Jetties are rock structures made by human hands that were built for a host of reasons. Rational reasons include curbing beach erosion, quelling storm surges, and creating a causeway leading into a river or salt pond. They are all good reasons, but the most important fact to a fisherman is that they all will hold fish at some point.
Baitfishes often spend their final moments of life up against the walls of these jetties. In fact, bluefish, striped bass, weakfish and false albacore love these areas simply because they are rife with turbulent waters that are fast moving. The baitfish become confused in these areas and turn out to be an easy meal for a hungry school of predators. One reason they are so close to the walls of the jetty is that the water is generally most turbulent in that area.

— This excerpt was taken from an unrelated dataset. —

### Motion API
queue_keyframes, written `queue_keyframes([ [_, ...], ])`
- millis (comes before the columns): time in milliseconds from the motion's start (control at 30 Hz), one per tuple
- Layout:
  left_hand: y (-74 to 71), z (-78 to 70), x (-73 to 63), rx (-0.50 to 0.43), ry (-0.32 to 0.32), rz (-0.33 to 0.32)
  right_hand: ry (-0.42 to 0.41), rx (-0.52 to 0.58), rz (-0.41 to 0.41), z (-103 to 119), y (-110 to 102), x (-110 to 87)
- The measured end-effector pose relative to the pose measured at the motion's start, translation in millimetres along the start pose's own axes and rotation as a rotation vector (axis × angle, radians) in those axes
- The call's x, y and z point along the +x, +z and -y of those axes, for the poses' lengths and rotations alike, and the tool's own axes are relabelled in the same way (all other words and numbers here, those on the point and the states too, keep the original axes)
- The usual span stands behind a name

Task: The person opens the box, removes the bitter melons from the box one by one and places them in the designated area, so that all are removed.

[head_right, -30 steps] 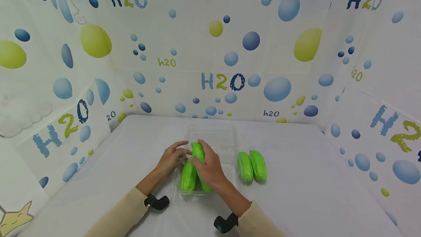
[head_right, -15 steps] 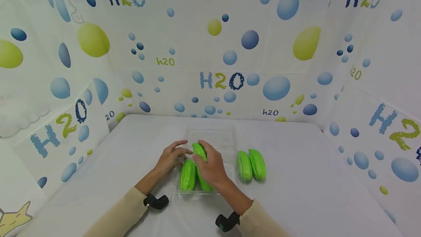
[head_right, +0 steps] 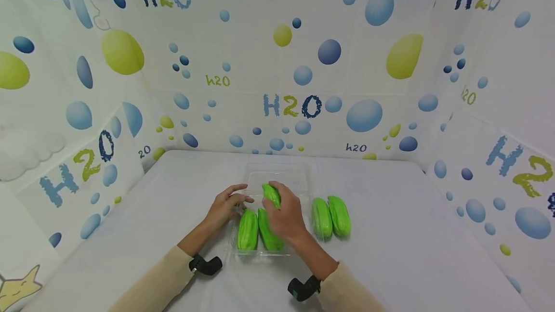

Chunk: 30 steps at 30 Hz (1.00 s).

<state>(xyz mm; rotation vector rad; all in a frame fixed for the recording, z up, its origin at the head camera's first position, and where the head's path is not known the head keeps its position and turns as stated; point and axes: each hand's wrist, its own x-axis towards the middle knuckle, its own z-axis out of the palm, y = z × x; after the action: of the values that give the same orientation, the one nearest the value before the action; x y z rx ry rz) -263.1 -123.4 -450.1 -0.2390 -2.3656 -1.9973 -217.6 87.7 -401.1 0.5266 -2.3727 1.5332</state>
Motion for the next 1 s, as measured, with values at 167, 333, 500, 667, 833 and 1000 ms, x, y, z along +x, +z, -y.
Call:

The jetty has become home to whelks, mussels and periwinkles and they are often joined by scup and tautogs. These fish love the jetty for the protection they believe it offers – initially they feed of the algae and moss but eventually they feed on each other. The jetty does offer a significant advantage to them – the rocks allow them to nestle in and stay away from their larger predators.

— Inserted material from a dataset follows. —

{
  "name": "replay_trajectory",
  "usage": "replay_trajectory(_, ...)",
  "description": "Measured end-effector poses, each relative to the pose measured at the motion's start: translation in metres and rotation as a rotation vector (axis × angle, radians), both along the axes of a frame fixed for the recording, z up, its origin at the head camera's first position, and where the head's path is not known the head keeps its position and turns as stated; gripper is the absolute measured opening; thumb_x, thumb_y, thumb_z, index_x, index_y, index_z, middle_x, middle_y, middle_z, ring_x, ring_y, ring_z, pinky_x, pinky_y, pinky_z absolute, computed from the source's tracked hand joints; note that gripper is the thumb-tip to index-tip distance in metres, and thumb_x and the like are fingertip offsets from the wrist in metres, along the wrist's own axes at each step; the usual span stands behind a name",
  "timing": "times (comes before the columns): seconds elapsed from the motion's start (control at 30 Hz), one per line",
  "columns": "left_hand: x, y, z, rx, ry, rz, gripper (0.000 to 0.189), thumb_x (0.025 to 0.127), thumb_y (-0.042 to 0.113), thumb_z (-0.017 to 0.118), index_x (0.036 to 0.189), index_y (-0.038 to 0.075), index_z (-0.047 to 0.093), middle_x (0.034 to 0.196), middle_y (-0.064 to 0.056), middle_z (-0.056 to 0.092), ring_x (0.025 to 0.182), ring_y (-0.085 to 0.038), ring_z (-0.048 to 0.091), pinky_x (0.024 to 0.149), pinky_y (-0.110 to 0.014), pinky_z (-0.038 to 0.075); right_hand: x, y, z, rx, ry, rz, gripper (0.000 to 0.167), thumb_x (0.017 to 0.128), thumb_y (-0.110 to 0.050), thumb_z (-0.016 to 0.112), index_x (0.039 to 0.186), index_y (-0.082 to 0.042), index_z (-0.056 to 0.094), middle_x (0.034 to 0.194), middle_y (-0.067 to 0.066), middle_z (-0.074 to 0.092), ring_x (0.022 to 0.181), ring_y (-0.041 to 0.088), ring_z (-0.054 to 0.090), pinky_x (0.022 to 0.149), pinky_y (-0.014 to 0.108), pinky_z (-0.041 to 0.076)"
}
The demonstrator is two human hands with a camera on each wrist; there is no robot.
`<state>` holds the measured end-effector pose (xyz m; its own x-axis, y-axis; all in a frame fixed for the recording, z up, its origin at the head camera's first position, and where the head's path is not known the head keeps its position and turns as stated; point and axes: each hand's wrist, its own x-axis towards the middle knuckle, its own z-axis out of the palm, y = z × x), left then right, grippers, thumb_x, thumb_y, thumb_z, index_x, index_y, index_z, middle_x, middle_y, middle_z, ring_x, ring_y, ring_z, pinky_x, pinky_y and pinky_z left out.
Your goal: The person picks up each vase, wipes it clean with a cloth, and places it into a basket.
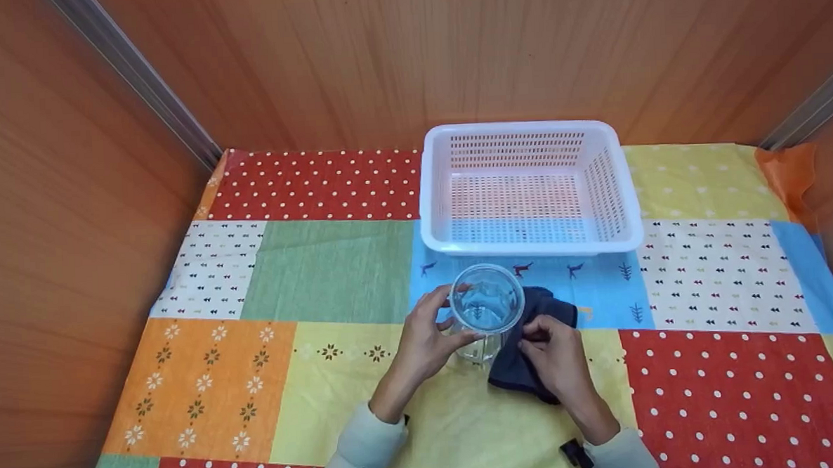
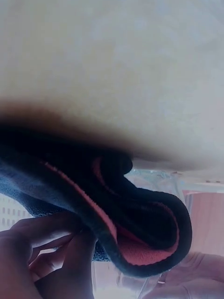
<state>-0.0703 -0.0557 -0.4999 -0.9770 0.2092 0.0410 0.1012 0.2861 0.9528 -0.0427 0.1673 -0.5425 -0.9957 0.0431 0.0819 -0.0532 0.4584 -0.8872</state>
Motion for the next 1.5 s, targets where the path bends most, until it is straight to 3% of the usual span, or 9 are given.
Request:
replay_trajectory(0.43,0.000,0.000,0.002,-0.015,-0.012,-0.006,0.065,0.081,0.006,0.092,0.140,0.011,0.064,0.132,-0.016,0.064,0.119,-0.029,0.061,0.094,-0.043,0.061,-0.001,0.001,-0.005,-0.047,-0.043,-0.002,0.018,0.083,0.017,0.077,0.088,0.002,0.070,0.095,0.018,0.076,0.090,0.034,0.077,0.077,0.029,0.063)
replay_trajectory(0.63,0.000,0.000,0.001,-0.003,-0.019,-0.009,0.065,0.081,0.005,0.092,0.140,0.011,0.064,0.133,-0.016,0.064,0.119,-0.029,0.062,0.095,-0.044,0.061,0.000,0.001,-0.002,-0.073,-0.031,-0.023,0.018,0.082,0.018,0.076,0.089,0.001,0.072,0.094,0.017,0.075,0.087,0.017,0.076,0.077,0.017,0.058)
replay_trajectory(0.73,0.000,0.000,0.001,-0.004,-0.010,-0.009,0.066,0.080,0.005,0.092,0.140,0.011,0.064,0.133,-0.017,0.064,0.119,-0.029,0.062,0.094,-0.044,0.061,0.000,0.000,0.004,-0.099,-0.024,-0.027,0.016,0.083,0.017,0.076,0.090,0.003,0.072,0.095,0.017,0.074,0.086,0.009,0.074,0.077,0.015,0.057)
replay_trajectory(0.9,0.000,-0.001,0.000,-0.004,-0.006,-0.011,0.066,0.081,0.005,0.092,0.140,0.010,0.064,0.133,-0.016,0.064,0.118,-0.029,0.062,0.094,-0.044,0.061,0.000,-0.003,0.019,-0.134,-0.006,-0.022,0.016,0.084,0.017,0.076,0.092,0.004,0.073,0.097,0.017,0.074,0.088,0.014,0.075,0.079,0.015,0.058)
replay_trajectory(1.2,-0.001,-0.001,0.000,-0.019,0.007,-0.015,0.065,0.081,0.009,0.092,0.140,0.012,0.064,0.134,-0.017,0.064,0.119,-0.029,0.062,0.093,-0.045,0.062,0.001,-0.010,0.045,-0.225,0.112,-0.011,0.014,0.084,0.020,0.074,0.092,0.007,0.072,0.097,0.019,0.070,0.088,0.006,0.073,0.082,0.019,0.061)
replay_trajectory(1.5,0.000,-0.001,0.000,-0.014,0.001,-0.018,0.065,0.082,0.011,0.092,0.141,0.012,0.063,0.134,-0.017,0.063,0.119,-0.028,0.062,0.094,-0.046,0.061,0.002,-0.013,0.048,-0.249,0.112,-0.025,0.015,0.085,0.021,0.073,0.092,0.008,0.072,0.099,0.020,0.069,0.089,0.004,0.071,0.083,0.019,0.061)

High tide is the best time for fishing the jetty. The closer to high tide, the better the fishing will be since you’ll have more water and your prey will be far more focused on finding something to eat. Baitfish are plentiful in the causeways that lead to ponds and rivers – they can be found in abundance when the tide comes and again when the tide goes out.

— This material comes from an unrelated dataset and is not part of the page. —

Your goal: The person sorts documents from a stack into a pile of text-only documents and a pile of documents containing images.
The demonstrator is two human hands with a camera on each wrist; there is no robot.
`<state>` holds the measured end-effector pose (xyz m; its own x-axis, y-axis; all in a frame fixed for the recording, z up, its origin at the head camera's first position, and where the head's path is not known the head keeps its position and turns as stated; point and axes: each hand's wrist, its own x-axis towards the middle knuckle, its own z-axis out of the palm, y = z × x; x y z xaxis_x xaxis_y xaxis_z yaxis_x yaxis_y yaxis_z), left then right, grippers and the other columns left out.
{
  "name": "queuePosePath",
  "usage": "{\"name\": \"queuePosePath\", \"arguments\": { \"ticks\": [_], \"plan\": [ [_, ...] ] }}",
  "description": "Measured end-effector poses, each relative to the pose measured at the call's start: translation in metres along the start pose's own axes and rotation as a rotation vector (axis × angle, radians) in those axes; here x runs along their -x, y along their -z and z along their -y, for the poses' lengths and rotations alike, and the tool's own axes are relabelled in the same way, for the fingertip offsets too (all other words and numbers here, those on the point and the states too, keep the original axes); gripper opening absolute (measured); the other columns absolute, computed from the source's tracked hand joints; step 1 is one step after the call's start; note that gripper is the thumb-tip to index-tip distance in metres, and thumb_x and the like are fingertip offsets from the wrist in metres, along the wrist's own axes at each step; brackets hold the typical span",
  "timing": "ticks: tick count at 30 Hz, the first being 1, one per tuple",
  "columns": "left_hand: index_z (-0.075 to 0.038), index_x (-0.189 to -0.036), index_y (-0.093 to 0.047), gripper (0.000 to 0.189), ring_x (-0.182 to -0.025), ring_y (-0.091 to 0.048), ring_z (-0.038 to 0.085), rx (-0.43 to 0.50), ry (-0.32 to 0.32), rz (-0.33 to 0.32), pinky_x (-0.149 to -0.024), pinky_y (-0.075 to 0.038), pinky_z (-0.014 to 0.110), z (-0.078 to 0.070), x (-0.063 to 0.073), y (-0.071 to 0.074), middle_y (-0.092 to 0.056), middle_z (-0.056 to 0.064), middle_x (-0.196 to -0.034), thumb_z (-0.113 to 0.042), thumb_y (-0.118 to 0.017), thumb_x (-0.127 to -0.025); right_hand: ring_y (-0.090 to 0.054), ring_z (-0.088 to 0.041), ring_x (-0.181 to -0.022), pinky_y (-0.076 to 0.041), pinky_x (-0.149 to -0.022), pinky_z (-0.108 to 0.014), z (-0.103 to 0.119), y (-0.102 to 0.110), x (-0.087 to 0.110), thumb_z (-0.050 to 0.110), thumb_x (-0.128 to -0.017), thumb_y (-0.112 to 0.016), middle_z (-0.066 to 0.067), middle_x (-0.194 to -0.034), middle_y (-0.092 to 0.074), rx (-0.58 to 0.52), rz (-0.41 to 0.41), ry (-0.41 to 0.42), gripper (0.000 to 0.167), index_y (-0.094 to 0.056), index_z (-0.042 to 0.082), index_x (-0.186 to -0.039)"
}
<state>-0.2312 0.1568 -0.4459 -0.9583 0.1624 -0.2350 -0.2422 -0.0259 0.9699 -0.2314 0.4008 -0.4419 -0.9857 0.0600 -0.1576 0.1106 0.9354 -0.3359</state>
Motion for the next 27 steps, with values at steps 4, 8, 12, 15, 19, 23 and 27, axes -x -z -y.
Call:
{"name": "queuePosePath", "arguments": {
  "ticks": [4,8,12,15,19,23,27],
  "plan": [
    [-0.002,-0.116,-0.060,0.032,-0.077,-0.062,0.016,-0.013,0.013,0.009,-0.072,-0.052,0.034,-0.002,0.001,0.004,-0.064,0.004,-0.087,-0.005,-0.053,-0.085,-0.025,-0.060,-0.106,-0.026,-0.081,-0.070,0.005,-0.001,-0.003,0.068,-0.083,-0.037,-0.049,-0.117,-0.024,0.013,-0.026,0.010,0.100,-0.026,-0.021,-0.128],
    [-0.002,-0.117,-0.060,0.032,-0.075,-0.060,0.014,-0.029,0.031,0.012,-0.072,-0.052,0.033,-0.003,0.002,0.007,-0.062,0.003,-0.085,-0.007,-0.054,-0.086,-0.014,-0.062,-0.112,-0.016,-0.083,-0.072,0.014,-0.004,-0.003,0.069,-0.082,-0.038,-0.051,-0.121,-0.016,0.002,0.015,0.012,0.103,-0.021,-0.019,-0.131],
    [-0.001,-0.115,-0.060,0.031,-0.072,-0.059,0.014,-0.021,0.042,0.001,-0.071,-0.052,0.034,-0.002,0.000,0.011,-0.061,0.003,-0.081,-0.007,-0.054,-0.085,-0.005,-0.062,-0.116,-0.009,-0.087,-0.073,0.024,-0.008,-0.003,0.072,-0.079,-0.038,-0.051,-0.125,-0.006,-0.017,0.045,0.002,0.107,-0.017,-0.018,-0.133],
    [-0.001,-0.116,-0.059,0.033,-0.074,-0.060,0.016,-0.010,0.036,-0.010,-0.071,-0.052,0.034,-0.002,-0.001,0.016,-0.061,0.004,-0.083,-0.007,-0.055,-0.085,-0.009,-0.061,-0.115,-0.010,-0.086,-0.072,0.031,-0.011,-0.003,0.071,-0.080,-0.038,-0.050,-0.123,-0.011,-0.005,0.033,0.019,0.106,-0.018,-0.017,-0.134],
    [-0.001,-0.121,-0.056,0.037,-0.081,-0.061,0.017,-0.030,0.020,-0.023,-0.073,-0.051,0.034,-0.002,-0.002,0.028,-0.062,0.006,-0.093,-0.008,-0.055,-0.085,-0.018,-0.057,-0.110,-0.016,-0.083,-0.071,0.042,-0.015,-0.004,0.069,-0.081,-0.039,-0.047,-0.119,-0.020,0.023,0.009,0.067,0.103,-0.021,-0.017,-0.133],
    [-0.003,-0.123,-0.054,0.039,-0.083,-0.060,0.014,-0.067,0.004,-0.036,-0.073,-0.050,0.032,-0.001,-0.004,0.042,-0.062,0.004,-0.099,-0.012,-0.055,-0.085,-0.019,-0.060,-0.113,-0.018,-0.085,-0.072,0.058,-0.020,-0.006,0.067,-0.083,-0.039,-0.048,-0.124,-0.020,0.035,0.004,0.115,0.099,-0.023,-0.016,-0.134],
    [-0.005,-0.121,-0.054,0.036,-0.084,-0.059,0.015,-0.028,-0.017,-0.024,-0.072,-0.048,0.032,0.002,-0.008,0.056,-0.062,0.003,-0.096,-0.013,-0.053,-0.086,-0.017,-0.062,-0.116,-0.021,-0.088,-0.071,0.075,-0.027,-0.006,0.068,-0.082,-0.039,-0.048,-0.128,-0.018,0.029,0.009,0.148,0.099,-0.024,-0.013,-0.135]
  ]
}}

Along the walls of the jetty you’ll find a rich supply of porgies and blackfish – they need not venture too far from the wall since what they need to survive is readily available to them. For you, this means a fertile fishing ground that allows you to use simple baits with very little weight and shorter casts. Blackfish and porgies are comfortable in the wall area as they feel secure knowing where their next meal is coming from.
Using the right gear in these situations is absolutely essential. You will discover what rod and reel combination suits your kind of fishing on the jetties. It is important not to overlook safety when fishing the rocks, however. Those that fished here know that one of the most important pieces of gear for negotiating the rocks is a good pair of cleats. The rocks stay wet a good portion of the season and tend to grow moss and algae, which can cause an angler to fall very easily. Falling into the surf is a distinct possibility, as is breaking an ankle, arm or leg. A personal flotation device (PFD) is another significant safety item. With the improvement of inflatable PFD’s, you can no longer claim that “it gets in my way” or “it’s too bulky.” You can now wear a PFD around your waist, and simply pull a ripcord to deploy it.
Beach and jetty fishing in the northeast offer great opportunities for fishing. You can get the best of both in one day by visiting the great shorelines that are found here. If you start off fishing for blackfish and decide it’s time for a bluefish or striper, they are not too far away. The shores of the northeast offer a lot of opportunities for a memorable fishing trip for you, your friends and you family. Don’t miss out on these great opportunities.